Les sulfites

Les sulfites

Sans sulfites, ça n’existe (presque) pas.

Les sulfites sont ajoutés au moût sous forme de sel, à raison de 160 à 400 mg par litre, le dioxyde de soufre, ou SO2 ou encore sulfite de son petit nom, est un antiseptique naturel inodore et sans saveur utilisé depuis très longtemps par les vignerons. Son efficacité antibactérienne et antioxydante incontestée se voit depuis plusieurs années mise en balance avec sa toxicité supposée et de nature allergène. Certains d’entre vous doivent probablement connaître les maux de tête et les nausées, qui seraient l’apanage des consommateurs «sensibles». Depuis peu c’est une catégorie à laquelle beaucoup s’identifient, et qui sert de rampe de lancement à tous les buzz existants sur les méfaits des sulfites. Aujourd’hui devenus des ennemis publics.

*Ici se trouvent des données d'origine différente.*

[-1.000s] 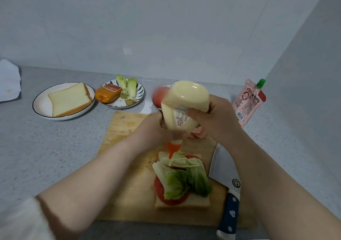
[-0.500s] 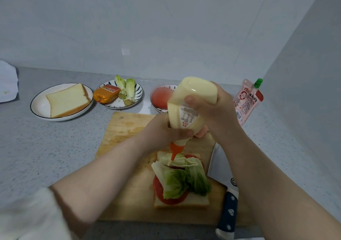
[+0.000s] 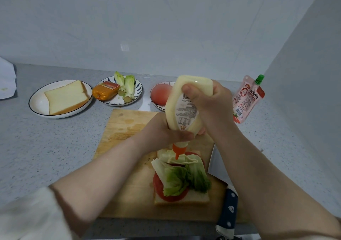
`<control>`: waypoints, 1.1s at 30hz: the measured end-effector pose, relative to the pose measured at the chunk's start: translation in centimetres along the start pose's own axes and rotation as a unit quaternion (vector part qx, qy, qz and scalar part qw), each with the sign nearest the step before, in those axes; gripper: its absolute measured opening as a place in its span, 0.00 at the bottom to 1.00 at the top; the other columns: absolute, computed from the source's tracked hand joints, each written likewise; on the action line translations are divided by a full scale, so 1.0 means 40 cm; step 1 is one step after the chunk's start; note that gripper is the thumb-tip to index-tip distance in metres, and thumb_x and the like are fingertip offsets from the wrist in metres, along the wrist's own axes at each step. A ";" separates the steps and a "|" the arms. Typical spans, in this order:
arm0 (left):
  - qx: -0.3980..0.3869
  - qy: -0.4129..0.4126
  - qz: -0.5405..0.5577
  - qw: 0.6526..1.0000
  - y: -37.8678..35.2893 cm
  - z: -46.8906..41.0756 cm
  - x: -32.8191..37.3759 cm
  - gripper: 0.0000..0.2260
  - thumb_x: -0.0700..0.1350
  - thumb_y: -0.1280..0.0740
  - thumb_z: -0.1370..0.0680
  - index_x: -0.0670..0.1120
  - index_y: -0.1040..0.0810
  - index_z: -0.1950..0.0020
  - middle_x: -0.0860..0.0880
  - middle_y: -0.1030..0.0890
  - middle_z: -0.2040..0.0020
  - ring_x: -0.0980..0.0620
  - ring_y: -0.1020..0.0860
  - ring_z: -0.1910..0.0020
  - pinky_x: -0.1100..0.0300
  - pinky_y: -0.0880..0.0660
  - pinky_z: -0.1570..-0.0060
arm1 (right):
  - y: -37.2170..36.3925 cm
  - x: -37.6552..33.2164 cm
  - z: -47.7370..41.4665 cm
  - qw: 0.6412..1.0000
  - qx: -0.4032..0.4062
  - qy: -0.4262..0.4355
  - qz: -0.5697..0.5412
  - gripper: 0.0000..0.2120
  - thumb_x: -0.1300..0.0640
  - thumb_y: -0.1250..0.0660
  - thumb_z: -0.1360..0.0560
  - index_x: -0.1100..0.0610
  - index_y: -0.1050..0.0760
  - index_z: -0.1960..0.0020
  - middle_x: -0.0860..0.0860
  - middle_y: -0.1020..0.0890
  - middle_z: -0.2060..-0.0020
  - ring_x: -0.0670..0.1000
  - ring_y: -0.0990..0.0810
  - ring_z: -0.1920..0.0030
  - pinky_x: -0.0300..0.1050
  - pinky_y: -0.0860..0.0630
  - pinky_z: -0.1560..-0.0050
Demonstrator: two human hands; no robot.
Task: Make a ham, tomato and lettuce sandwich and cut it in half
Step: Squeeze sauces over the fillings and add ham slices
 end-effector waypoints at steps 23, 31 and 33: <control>0.017 -0.038 0.022 0.999 0.001 -0.007 0.016 0.17 0.34 0.26 0.35 0.56 0.24 0.61 0.66 0.20 0.69 0.68 0.21 0.66 0.74 0.27 0.69 | -0.004 0.005 -0.007 0.999 0.043 0.000 -0.022 0.13 0.56 0.27 0.33 0.51 0.30 0.71 0.38 0.24 0.80 0.36 0.26 0.77 0.26 0.33 0.77; -0.001 -0.047 0.041 0.998 -0.060 -0.032 0.041 0.15 0.34 0.26 0.34 0.54 0.22 0.59 0.54 0.18 0.61 0.61 0.19 0.62 0.65 0.21 0.61 | 0.066 -0.009 0.000 0.997 0.068 0.013 -0.024 0.12 0.57 0.27 0.33 0.52 0.29 0.70 0.39 0.23 0.80 0.36 0.25 0.76 0.27 0.32 0.76; -0.005 -0.049 0.045 0.998 -0.077 -0.039 0.046 0.15 0.33 0.27 0.34 0.54 0.22 0.59 0.52 0.18 0.60 0.60 0.19 0.61 0.63 0.21 0.60 | 0.084 -0.010 0.003 0.997 0.074 0.013 -0.023 0.12 0.57 0.27 0.33 0.51 0.29 0.70 0.39 0.23 0.80 0.36 0.25 0.76 0.27 0.32 0.76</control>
Point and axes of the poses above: each hand's wrist, its own z-axis away from the middle knuckle, its own y-axis out of the back of the hand, x = y × z, the point moved 2 cm from there along -z, towards the middle knuckle
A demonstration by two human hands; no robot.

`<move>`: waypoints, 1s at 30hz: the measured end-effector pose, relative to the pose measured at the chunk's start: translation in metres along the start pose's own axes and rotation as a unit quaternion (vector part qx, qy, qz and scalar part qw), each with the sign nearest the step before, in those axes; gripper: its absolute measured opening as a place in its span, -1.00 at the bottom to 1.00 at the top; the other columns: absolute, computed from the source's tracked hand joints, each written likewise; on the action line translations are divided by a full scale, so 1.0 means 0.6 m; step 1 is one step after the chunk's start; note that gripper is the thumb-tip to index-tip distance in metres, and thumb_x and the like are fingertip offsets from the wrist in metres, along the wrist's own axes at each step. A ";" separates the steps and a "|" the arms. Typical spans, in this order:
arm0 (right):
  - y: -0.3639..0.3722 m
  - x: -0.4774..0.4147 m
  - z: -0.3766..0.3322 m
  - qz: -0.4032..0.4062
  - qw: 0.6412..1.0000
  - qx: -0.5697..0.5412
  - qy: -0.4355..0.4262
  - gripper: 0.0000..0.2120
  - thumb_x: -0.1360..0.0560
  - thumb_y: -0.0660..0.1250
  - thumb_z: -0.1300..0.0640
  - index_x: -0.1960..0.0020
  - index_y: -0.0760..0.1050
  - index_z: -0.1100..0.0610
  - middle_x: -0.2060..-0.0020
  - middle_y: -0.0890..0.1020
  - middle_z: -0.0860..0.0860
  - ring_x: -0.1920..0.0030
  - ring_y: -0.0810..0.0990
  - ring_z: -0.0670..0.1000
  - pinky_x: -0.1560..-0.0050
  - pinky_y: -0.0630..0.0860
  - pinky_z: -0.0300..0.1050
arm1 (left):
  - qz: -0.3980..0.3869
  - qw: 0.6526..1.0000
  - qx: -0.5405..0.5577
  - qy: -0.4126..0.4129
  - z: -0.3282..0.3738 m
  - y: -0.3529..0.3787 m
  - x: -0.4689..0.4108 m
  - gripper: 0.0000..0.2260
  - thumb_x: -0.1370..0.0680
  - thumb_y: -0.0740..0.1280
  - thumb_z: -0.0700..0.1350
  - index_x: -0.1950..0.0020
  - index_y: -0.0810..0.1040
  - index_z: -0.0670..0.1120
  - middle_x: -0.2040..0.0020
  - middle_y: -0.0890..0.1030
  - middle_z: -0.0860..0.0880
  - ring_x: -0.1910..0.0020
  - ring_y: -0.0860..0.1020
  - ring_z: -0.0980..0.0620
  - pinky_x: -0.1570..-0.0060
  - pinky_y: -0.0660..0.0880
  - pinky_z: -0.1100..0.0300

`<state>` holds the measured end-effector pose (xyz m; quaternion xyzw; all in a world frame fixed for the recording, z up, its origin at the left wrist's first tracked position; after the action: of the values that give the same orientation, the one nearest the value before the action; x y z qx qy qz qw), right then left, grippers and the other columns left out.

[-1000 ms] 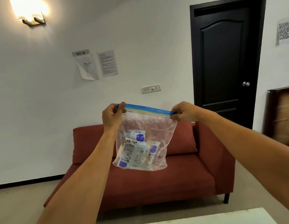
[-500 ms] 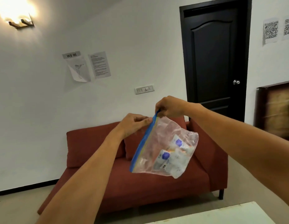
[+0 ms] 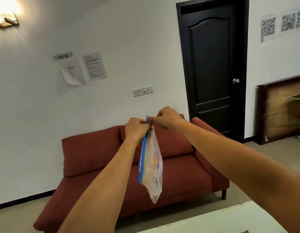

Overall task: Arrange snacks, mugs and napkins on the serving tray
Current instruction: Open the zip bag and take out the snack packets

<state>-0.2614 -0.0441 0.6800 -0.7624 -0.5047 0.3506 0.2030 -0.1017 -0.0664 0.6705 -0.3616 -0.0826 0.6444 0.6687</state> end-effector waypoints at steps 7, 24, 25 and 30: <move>0.051 0.012 -0.006 -0.094 0.946 -0.282 0.131 -0.80 -0.44 0.48 0.15 0.00 0.68 0.24 0.16 0.76 0.14 0.39 0.69 -0.07 0.44 0.59 -0.23 | 0.037 0.998 0.005 -0.046 -0.018 0.011 0.001 -0.69 -0.43 0.51 -0.09 0.48 0.53 -0.05 0.47 0.56 0.03 0.46 0.52 0.05 0.41 0.49 0.14; 0.054 -0.017 0.027 -0.058 0.992 -0.104 0.051 -0.84 -0.56 0.31 0.21 -0.01 0.65 0.25 0.06 0.71 0.20 0.08 0.70 0.13 0.01 0.69 0.08 | -0.021 0.981 0.156 -0.116 -0.078 -0.005 -0.013 -0.83 -0.44 0.57 -0.15 0.30 0.63 -0.09 0.17 0.71 -0.15 0.07 0.69 -0.19 0.04 0.65 -0.06; 0.052 -0.017 0.028 -0.061 0.997 -0.044 0.026 -0.84 -0.58 0.31 0.19 -0.03 0.65 0.22 0.04 0.70 0.17 0.04 0.69 0.14 -0.01 0.68 0.08 | -0.008 0.994 0.072 -0.084 -0.078 -0.009 -0.014 -0.83 -0.44 0.55 -0.13 0.30 0.63 -0.05 0.16 0.72 -0.11 0.05 0.69 -0.16 0.03 0.65 -0.04; 0.060 0.004 0.014 0.012 0.940 0.307 -0.145 -0.81 -0.55 0.34 0.19 -0.16 0.51 0.17 -0.08 0.57 0.10 -0.03 0.61 0.16 0.13 0.50 0.00 | 0.042 0.973 -0.214 0.073 -0.045 0.001 0.008 -0.92 -0.51 0.39 -0.06 0.11 0.61 -0.05 0.06 0.69 -0.07 0.00 0.63 -0.16 0.06 0.55 0.03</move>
<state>-0.2447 -0.0569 0.6498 -0.6099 -0.3872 0.5974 0.3480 -0.0856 -0.0720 0.6488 -0.5458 -0.1541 0.6111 0.5522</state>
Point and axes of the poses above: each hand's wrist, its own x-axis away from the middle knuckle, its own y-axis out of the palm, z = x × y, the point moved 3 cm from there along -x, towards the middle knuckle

Et ça, ça a de quoi agacer Ramón Mira de Orduña Heidinger! Enseignant à Changins, ce citoyen du monde (hispano-allemand, étudiant new-yorkais) tient comme ligne d’enseignement de concilier vinification et limitation des sulfites, au nom des bonnes pratiques, mais «sans panique». Une voie tout en nuances qui l’incite à pourfendre nombre de postulats erronés, mais bien répandus dans le public.

PAS BESOIN DU VIN POUR PARLER DE SULFITES

C’est le terme de «vin sans sulfite» qui donne des maux de tête à Ramón Mira. « Les levures en produisent, en quantité variant de 20 mg/l à plus de 100 mg dans certains cas (…). » Ces quantités vont certes s’ajouter aux sulfites déjà présents dans l’organisme, car nous en avons déjà en nous chers amis! Le chercheur rappelle à ce propos que la métabolisation d’une bonne fondue produit pas loin de 1400 mg de SO2. Ça calme non? La petite fondue sur les pistes, sympa, dans la joie et au soleil sous l’oeil bienveillant du Cervin, entachée de sulfites!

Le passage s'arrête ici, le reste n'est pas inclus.